Het is een paar dagen voor Kerstmis. Ponferrada is deze morgen gehuld in mist, zoals in deze tijd van het jaar zo vaak het geval is. Voor de boodschappen ga ik dit keer niet ver. La Plaza, de supermarkt, hier in de straat. Daar hebben ze van alles en bovendien geweldig personeel dat je je thuis doet voelen. De kassière Eva groet me luidkeels zodra ik een voet binnen zet. ‘¡Hola Rolán!’ ‘¡Hola Eva!’ antwoord ik, waarbij ik letter v niet uitspreek als een b, zoals in het Spaans hoort, maar met een vette Amsterdamse f. Je bent nu eenmaal de buurtguiri of niet.
Ik trek mijn handschoenen aan en ontsmet deze met de gel die aan de muur hangt. Dan zet ik mijn bril op. Die zet ik tegenwoordig namelijk buiten af omdat deze, zeker met dit mistige weer, in combinatie met een mondkapje beslaat. Met een klein handzaam winkelkarretje loop ik naar de groenteafdeling. Pepino holandés, lees ik. Nederlandse komkommer.

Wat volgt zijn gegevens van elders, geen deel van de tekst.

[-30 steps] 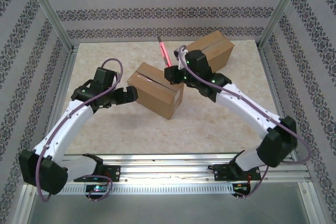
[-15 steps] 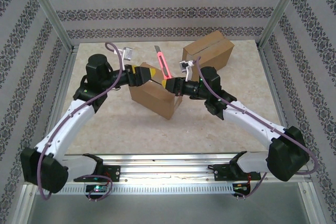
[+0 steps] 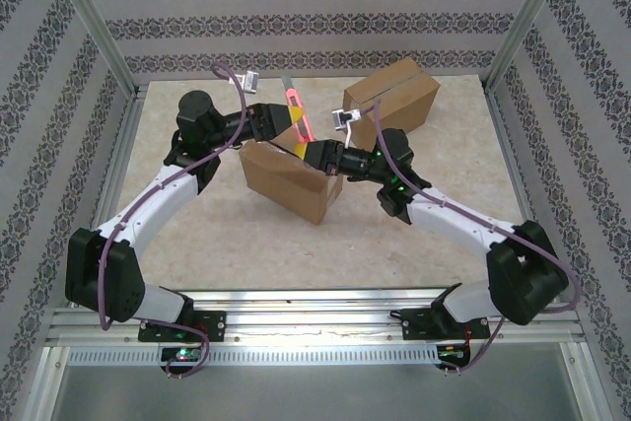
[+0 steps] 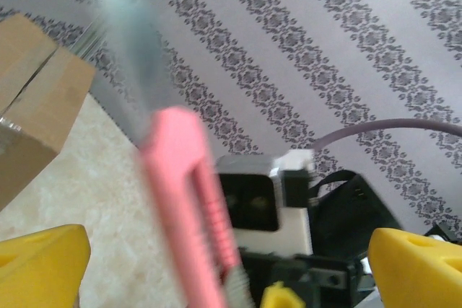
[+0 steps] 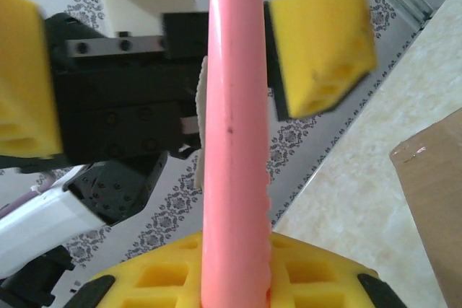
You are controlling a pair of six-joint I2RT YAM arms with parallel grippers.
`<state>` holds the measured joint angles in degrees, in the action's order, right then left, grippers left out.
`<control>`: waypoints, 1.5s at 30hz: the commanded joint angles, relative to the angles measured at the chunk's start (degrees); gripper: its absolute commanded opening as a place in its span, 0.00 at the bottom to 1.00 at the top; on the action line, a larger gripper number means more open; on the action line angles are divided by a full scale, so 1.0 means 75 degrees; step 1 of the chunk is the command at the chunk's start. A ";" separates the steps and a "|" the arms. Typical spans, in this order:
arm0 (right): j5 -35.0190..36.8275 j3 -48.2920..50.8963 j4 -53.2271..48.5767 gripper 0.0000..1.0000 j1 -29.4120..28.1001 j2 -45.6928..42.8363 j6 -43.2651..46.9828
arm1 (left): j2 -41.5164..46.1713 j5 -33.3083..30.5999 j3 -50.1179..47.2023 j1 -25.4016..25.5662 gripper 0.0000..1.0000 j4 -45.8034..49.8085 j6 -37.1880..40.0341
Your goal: Unpack the express box
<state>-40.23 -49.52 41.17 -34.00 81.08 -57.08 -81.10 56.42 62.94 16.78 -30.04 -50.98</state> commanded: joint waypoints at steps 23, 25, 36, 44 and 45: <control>-0.0236 -0.0159 0.1461 0.00 -0.0330 0.0593 -0.0757 | 0.0273 0.0040 -0.0153 0.0021 0.02 -0.0935 -0.0212; -0.0191 -0.0130 0.1440 0.00 -0.0348 0.0540 -0.0734 | 0.0312 -0.0059 -0.0187 0.0021 0.00 -0.0842 -0.0199; 0.0532 0.0262 0.1576 0.73 -0.0570 0.0046 -0.0355 | 0.0673 -0.1404 -0.0724 0.0043 0.00 -0.0702 -0.1150; 0.1096 0.0112 0.1982 0.72 -0.0916 0.0319 -0.0265 | 0.0688 -0.1448 -0.0841 0.0113 0.00 -0.0798 -0.1624; 0.1163 0.0098 0.2070 0.70 -0.0918 0.0369 -0.0292 | 0.0688 -0.1423 -0.0839 0.0120 0.00 -0.0766 -0.1643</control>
<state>-34.22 -48.25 52.16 -40.38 83.13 -60.60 -77.71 46.00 56.86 16.93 -33.67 -61.19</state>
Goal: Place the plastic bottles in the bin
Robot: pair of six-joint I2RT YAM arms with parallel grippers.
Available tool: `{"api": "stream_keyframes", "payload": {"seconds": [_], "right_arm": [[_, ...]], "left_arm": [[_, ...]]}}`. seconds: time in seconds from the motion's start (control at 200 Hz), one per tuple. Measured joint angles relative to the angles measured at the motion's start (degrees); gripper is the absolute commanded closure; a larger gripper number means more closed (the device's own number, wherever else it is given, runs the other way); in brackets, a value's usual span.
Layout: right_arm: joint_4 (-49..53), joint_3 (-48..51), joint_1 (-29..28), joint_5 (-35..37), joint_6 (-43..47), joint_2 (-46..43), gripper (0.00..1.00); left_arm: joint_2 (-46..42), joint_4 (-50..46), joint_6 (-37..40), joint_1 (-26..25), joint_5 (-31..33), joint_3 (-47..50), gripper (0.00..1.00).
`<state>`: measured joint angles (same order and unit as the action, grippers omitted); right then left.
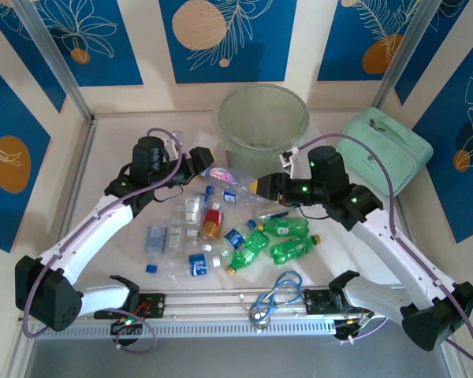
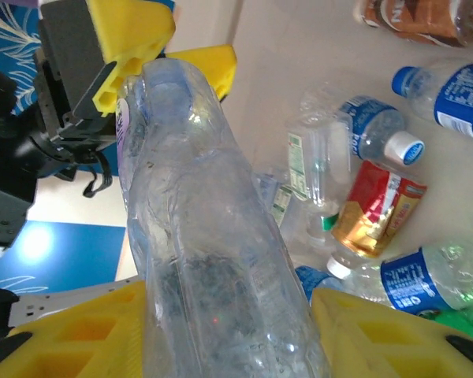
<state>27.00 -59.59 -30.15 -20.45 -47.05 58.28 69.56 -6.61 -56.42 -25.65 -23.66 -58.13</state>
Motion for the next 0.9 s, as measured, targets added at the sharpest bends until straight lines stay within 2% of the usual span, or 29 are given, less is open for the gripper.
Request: {"api": "stream_keyframes", "payload": {"seconds": [0.28,0.425,0.535,0.64,0.69,0.9], "right_arm": [[-3.7,0.1,1.0,-2.1,-2.5,0.0,0.52],[-5.4,0.6,1.1,-2.1,-3.4,0.0,0.52],[-6.7,1.3,1.2,-2.1,-4.1,0.0,0.52],[-7.6,1.6,1.2,-2.1,-4.7,0.4,0.52],[-8.2,1.6,1.1,-2.1,-4.9,0.7,0.52],[-9.7,1.6,0.3,-1.2,-5.5,2.1,0.52]], "left_arm": [[-0.6,11.2,-11.2,1.2,-2.8,3.5,0.48],[-0.6,14.7,-14.8,1.2,-3.2,4.3,0.54],[-0.6,16.3,-16.5,1.2,-3.2,4.8,0.55],[-0.6,17.1,-17.3,1.3,-3.2,5.5,0.46],[-0.6,17.3,-18.1,1.3,-3.1,5.8,0.46],[-0.6,18.1,-19.3,1.6,-2.7,6.1,0.57]]}}
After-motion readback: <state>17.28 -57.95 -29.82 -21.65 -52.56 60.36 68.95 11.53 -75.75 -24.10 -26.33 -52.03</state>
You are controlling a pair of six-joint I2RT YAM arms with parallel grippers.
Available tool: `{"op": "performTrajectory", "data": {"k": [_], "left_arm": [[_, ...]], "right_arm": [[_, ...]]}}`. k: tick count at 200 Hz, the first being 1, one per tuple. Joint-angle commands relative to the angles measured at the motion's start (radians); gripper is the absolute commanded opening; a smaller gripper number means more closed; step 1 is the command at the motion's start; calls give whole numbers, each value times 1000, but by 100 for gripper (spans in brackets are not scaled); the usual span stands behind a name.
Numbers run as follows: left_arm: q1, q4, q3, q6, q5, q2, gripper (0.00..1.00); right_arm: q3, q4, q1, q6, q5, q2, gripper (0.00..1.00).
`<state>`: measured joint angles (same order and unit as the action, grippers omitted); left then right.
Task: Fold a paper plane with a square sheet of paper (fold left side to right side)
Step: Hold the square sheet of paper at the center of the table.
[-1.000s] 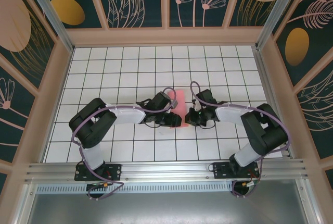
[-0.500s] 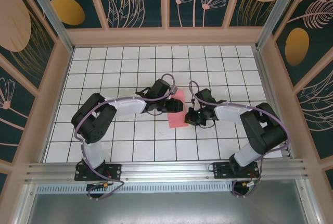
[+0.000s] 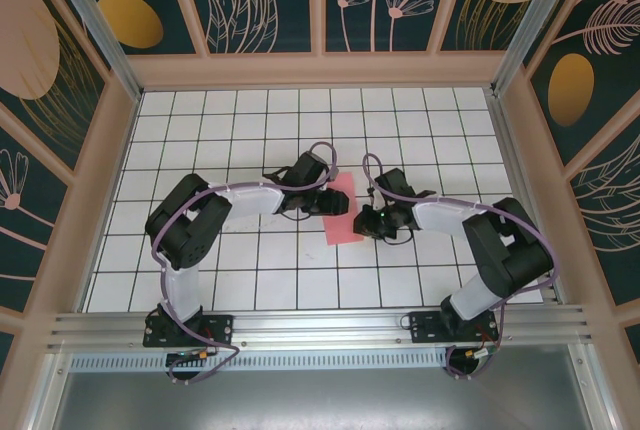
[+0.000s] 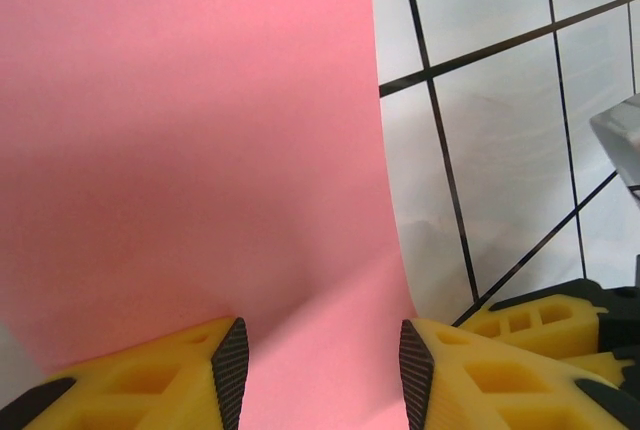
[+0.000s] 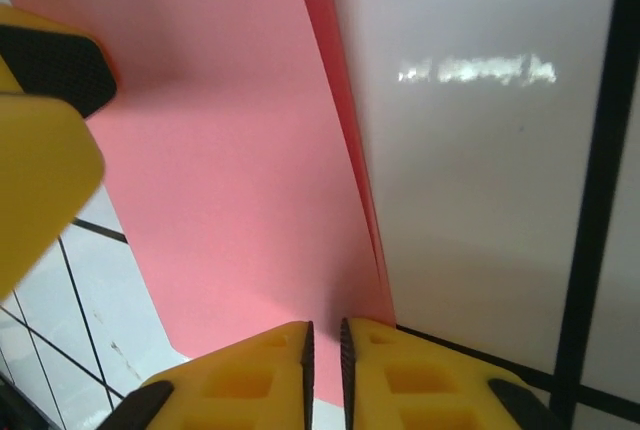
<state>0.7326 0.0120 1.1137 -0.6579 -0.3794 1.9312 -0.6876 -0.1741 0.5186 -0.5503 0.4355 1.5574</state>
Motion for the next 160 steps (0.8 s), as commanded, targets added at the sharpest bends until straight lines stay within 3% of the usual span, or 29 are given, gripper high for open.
{"op": "performTrajectory", "data": {"k": [1,160], "left_arm": [[-7,28,20,21,29,22,47],[-23,-1,19,-9,36,62,44]], "right_arm": [[-43,-33,0,17,-35,-40,20],[-55,20,7,18,34,25,19]]}}
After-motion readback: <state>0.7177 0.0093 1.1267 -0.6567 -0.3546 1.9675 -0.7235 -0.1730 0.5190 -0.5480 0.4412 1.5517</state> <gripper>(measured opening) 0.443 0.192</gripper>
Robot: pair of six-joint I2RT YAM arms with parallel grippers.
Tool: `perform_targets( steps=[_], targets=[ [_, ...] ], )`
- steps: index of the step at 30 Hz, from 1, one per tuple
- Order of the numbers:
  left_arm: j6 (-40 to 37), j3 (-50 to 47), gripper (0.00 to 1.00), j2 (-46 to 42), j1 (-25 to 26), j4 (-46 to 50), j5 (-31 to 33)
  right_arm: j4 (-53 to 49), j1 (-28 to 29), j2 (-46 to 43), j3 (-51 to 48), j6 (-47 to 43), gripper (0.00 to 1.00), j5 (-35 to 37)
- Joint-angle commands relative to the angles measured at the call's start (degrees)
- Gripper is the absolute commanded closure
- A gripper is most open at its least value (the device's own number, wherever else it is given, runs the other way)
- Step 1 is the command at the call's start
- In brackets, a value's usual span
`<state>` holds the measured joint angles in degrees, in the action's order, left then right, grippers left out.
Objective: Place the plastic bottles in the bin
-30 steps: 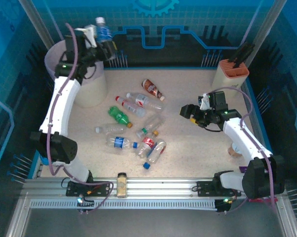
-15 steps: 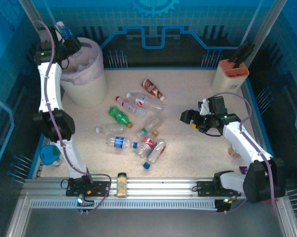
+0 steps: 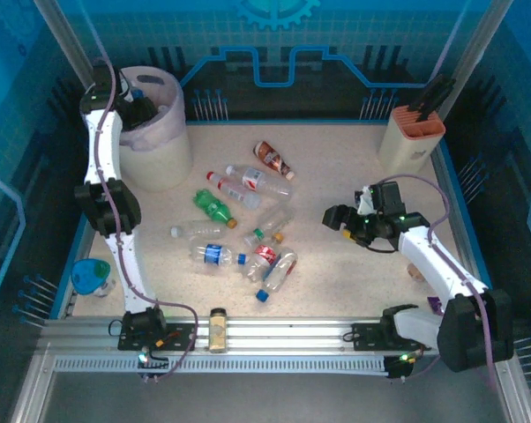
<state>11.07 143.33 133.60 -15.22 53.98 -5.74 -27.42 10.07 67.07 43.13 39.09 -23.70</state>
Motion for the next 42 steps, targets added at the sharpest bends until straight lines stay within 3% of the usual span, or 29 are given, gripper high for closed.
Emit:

Wat raar. Niemand hier eet die toch zeker? Zijn die hier speciaal voor mij neergelegd? Ik lees op het etiket de herkomst. España. Nou vind ik eerlijk gezegd het type komkommers dat we in Nederland eten lekkerder dan de zo droge Spaanse komkommers. De komkommersalade die we vroeger vaak thuis aten, met fijngesneden uitjes en een beetje azijn, olie en wat peper, is heerlijk. Uit nostalgische overwegingen steek ik de komkommer in het karretje.
Eenmaal thuis besluit ik nog wat informatie over de Nederlandse komkommers van Spaanse bodem te zoeken. Ik google pepinos holandeses en stuit op diverse artikelen over boerenprotesten in Andalusië tegen de lage prijzen van onder andere de in Spanje gekweekte Nederlandse komkommers, die ze nog niet aan de straatstenen kwijt kunnen. Als om het tegendeel te bewijzen toont een foto hoe de komkommers door de woedende boeren op straat worden gegooid.
Eén van de oorzaken van de lage prijzen zijn de ultramoderne kassen in Nederland. Daar worden tegenwoordig het hele jaar door komkommers geproduceerd, waartegen de Andalusische boeren, met hun kassen gemaakt van plastic, onmogelijk kunnen concurreren. De export naar Nederland en Duitsland is stilgevallen. Dat verklaart natuurlijk waarom de komkommers opeens in een buurtsuper in Ponferrada verschijnen.
Dan begint het me ook een beetje te dagen waarom er in El País zo’n groot artikel had gestaan getiteld: 'Nederland: naar het leiderschap en de wereldwijde verspreiding van de circulaire landbouw', waarin hoog werd opgegeven van de Nederlandse agrarische productiemethodes, waarbij in de Nederlandse kassen een volledig circulaire landbouw wordt bedreven. (HIER een link naar het artikel in het Spaans)
Boven het artikel staat groot: Publicidad. Betaalt de Nederlandse regering een campagne om dit initiatief in Spanje bekendheid te geven? Waarom? Misschien om het imago van Nederland, dat de laatste jaren best wel wat knauwen heeft gekregen, een beetje op te poetsen nu boerenprotesten zich richten tegen de Nederlandse telers? Maar dan hadden ze het woord leiderschap beter kunnen weglaten . Een beetje minder arrogantie, por favor.
Ik besluit de Spaanse schrijver van het publiciteitsartikel te googlen. Ik vind hem op Facebook en stel hem via de chatbox deze vraag: ¿Waarom wil de Nederlandse overheid dat de lezers van El País weten dat Nederland een hoofdrol gaat spelen bij de innovatie van de landbouw? Tot mijn verbazing reageert hij bijna onmiddellijk. ‘Het gaat om een voorbeeld van hoe men de zaken goed kan aanpakken op dit gebied en internationaal kan samenwerken. Dat is het doel.’ Niet veel wijzer bedank ik hem voor zijn snelle reactie, Ik ga naar de keuken en begin een Nederlandse komkommersalade klaar te maken. Net als vroeger. En ik moet onwillekeurig denken aan dat grappige raadseltje uit mijn jeugd: Wat is de verleden tijd van komkommer?